Liberia clinic attack overwhelms overworked Ebola aid workers

The battle against the West African Ebola outbreak suffered a huge setback this weekend. A clinic and quarantine center for suspected patients in the Liberian capital of Monrovia was attacked late Saturday, resulting in dozens of infected patients walking back into the community and contaminated items being removed.

Widespread fear of the deadly virus turned ugly as an angry mob raided the treatment center in the largest slum in Monrovia. The mob, many of them armed with clubs, forced open an Ebola isolation ward chanting "no Ebola in West Point" -- the name of the slum. They were also heard shouting that Ebola didn't really exist, claiming it was a hoax by the Liberian president to get money.

They looted the clinic, removing contaminated medical items, instruments and soiled bedding. It's believed as many as 29 patients fled the treatment center and their whereabouts were unknown, leaving health workers fearing a possible dramatic spread of the virus in the sprawling capital.

The international charity Doctors Without Borders has likened the fight against the Ebola outbreak in West Africa to war, and said the situation is deteriorating too fast to respond to adequately. Aiding the spread of the virus in the region are dysfunctional health systems and a desperate shortage of trained health workers.
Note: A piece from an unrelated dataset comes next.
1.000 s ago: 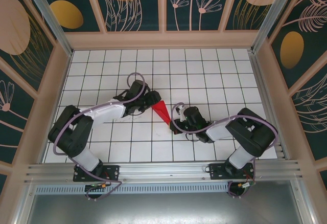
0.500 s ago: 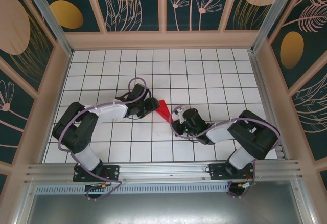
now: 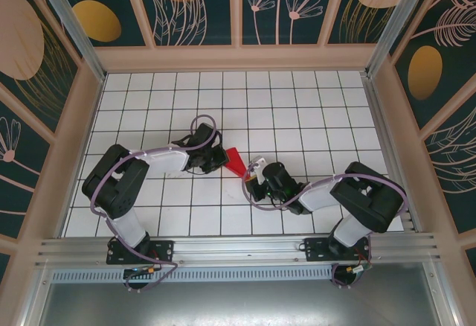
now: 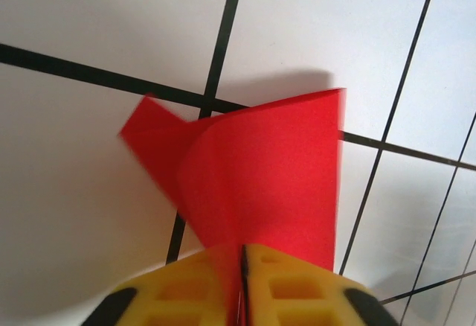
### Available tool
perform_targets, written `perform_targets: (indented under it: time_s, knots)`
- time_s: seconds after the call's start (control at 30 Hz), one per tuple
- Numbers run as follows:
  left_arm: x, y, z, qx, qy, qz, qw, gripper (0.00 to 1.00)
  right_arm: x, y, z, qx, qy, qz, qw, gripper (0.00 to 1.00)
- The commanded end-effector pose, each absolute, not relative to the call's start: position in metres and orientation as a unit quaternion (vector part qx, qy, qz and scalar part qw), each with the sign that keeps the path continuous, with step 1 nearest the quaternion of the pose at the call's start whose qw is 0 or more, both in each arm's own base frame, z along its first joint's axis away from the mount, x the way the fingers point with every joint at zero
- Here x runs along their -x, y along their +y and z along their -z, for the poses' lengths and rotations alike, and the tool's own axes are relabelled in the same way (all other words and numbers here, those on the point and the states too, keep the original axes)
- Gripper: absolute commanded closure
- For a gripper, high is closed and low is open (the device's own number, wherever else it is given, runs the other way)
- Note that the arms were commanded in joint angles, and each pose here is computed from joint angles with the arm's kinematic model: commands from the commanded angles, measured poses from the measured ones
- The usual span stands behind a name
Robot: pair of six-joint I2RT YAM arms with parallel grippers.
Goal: Fold a paper plane with a square sheet of paper (pick it up from the middle)
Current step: Fold the wing for the fifth time at the center of the table.
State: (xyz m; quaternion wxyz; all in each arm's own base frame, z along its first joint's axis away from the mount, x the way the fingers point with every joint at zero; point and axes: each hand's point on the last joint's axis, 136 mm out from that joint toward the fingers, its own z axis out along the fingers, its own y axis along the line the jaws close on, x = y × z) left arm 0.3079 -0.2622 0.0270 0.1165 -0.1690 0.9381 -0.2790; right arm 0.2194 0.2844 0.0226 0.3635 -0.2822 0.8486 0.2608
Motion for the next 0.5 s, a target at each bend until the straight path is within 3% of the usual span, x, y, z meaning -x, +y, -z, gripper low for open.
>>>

Treatment centers are filling up faster than they can be contsructed. Classrooms have been turned into makeshift isolation units. In one such room, pictures show a sick child laying on a mattress and a woman crying for help after her husband collapsed. One man's body was dumped in the street and left there for two days.

Doctors Without Borders is building two new treatment centers in Monrovia, but emergency coordinator Lindis Hurum says it's not enough.

"Unfortunately, neither of these two units will be sufficient to cover for the need to isolate and care for the patients," she said.

Already the death toll is well over 1,000, and the number of cases nearly 2,000. The World Health Organization is scaling up its international response, saying extraordinary measures are needed to contain the virus.

Health officials say it could take another six months to stop the spread of the disease.